> DIRECTIONS FOR THIS TASK:
Print, exactly as they appear in the listing below, the lines from the line with "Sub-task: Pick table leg" to the line with "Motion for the", with both end lines kept.

┄┄┄┄┄┄┄┄┄┄

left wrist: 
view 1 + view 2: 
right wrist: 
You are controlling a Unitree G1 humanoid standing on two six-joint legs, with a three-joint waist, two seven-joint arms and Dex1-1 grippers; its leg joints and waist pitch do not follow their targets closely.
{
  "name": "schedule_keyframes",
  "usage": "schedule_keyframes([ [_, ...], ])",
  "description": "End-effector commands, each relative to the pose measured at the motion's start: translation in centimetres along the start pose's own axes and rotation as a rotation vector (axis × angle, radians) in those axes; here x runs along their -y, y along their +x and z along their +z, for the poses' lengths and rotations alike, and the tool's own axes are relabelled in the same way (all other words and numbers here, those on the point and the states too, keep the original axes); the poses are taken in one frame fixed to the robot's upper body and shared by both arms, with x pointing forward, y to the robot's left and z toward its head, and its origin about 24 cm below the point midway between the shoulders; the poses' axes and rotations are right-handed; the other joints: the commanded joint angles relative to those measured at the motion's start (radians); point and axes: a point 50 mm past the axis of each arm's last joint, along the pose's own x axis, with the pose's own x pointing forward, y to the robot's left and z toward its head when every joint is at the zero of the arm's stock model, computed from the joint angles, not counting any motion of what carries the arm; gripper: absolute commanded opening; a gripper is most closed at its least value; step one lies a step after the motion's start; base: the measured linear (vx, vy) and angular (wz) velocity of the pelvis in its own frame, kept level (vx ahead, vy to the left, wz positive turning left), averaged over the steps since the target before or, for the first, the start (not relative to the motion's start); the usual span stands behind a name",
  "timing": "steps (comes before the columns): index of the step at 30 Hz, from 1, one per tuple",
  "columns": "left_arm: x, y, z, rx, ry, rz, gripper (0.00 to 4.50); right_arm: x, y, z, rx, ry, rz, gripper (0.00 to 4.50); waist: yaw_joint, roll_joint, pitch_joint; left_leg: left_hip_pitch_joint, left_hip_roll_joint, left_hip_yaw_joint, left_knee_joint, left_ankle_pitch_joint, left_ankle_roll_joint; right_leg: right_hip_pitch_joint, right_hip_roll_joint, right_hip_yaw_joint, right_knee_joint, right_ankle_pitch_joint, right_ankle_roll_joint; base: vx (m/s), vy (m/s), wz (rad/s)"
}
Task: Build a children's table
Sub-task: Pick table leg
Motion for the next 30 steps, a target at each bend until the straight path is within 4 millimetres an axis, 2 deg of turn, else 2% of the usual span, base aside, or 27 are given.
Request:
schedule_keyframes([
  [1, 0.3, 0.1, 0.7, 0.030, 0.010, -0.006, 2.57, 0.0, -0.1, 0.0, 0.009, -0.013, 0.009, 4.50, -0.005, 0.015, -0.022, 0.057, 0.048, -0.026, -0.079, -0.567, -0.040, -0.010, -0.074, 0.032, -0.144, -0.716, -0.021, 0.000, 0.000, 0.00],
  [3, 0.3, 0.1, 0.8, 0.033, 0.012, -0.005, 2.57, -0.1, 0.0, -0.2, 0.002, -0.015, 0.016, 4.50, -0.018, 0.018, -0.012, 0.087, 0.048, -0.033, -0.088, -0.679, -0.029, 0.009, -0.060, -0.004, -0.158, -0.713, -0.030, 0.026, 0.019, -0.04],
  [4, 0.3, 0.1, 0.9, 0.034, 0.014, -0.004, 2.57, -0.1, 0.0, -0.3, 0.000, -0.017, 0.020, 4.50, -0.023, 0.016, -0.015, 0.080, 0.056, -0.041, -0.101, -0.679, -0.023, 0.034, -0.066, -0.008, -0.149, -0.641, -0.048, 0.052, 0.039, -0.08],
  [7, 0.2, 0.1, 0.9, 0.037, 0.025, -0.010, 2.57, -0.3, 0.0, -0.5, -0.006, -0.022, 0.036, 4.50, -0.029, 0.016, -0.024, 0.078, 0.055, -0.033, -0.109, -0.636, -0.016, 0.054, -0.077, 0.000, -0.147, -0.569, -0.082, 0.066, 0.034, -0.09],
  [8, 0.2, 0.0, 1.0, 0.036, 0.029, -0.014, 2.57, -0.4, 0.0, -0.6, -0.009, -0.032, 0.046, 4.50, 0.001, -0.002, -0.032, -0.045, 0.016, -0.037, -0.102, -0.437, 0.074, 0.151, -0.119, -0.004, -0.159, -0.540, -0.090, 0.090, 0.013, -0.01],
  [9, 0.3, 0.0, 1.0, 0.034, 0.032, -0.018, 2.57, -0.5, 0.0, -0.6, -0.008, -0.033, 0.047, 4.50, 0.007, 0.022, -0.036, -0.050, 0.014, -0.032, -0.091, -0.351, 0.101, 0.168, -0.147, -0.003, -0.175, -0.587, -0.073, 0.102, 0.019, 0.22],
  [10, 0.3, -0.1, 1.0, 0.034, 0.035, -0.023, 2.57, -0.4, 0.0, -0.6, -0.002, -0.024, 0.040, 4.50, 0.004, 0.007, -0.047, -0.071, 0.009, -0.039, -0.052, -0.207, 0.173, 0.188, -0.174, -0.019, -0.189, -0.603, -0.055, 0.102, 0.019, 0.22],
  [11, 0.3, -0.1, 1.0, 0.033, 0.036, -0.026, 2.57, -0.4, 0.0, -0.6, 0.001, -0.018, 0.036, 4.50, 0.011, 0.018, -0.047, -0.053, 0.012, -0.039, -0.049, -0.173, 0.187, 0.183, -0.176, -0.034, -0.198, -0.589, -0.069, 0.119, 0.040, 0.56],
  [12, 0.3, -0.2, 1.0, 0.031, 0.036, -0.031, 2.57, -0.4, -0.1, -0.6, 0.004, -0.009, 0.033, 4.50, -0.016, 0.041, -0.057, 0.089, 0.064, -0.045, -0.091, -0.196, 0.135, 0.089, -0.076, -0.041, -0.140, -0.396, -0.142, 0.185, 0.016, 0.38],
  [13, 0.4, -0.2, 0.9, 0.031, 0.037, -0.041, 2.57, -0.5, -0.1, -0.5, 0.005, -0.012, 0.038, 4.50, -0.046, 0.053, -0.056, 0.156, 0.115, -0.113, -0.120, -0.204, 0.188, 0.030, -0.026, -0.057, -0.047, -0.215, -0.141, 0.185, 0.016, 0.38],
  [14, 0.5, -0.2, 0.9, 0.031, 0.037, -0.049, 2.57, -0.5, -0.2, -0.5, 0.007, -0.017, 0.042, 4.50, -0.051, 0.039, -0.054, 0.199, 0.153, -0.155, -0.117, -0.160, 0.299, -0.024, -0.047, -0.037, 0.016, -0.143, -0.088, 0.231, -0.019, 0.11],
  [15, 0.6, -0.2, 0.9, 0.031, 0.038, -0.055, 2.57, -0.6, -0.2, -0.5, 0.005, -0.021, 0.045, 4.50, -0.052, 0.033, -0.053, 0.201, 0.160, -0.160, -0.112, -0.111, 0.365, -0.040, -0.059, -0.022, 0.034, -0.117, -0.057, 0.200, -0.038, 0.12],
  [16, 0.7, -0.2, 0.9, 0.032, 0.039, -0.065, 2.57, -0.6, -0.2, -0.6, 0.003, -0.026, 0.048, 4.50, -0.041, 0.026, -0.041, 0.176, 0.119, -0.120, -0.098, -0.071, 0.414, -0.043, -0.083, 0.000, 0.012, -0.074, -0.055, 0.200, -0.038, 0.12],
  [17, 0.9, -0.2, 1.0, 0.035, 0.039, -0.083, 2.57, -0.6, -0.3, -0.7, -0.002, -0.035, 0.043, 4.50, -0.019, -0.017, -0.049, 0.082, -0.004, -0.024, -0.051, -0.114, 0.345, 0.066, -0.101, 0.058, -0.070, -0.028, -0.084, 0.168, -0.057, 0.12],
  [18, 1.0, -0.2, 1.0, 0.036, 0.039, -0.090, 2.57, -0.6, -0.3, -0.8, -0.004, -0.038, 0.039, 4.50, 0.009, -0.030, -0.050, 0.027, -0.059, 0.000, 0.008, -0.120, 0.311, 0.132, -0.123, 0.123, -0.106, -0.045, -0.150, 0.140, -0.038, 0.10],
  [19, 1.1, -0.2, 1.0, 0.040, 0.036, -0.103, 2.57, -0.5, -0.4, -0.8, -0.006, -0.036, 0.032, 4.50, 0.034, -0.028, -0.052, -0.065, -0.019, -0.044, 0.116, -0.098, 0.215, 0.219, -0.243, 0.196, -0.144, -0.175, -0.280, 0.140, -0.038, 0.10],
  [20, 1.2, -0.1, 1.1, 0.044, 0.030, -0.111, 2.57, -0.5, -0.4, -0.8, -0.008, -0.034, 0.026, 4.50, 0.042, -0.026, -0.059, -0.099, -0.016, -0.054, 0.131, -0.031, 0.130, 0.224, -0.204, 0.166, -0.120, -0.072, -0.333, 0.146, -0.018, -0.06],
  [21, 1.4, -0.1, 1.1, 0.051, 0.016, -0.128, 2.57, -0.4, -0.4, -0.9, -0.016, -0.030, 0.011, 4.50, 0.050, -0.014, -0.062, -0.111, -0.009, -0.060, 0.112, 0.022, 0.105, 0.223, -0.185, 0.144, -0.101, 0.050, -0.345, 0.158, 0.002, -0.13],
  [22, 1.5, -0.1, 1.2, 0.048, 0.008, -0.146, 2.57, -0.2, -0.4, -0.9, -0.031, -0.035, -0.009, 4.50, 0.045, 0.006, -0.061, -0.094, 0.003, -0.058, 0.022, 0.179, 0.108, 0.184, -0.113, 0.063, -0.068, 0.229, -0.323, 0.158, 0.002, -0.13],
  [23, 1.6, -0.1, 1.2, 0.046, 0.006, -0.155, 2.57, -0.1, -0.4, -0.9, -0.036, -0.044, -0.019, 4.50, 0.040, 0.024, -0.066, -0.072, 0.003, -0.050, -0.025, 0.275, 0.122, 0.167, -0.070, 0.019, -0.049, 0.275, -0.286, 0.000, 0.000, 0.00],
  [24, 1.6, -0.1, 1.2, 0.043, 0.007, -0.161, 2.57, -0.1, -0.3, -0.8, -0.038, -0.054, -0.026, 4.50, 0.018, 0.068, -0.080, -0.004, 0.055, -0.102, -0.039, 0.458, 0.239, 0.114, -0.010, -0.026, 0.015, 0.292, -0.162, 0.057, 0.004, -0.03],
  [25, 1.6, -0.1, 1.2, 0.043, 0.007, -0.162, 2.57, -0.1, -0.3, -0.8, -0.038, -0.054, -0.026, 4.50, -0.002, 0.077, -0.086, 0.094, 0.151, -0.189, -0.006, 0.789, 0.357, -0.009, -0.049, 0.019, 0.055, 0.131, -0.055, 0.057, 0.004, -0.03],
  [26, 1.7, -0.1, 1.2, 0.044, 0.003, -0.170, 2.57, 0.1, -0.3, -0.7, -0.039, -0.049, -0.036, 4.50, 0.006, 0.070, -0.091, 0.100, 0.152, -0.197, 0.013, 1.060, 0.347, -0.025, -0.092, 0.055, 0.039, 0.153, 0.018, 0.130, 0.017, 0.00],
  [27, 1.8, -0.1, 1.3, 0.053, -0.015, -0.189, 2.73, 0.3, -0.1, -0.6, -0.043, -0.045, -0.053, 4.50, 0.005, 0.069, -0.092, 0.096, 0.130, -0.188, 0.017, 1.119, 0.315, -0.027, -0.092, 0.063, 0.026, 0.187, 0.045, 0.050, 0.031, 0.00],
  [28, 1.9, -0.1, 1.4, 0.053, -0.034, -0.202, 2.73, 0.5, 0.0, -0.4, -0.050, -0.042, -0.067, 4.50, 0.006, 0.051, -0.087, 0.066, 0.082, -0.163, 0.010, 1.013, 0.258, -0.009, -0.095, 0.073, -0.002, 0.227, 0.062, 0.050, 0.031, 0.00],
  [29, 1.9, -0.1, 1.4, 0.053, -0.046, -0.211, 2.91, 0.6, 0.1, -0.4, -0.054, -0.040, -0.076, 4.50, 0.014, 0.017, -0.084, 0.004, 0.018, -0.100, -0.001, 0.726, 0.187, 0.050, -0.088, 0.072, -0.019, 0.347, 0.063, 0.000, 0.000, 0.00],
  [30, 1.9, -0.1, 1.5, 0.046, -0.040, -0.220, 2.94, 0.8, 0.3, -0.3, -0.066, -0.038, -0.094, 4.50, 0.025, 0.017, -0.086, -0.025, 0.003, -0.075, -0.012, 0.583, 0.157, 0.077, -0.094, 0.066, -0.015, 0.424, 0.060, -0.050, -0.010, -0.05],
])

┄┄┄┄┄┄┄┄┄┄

> COMPLETED EXERCISE:
Sub-task: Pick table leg
Motion for the next 30 steps, a target at each bend until the straight path is within 4 millimetres an axis, 2 deg of turn, else 2% of the usual span, base aside, or 27 are given.

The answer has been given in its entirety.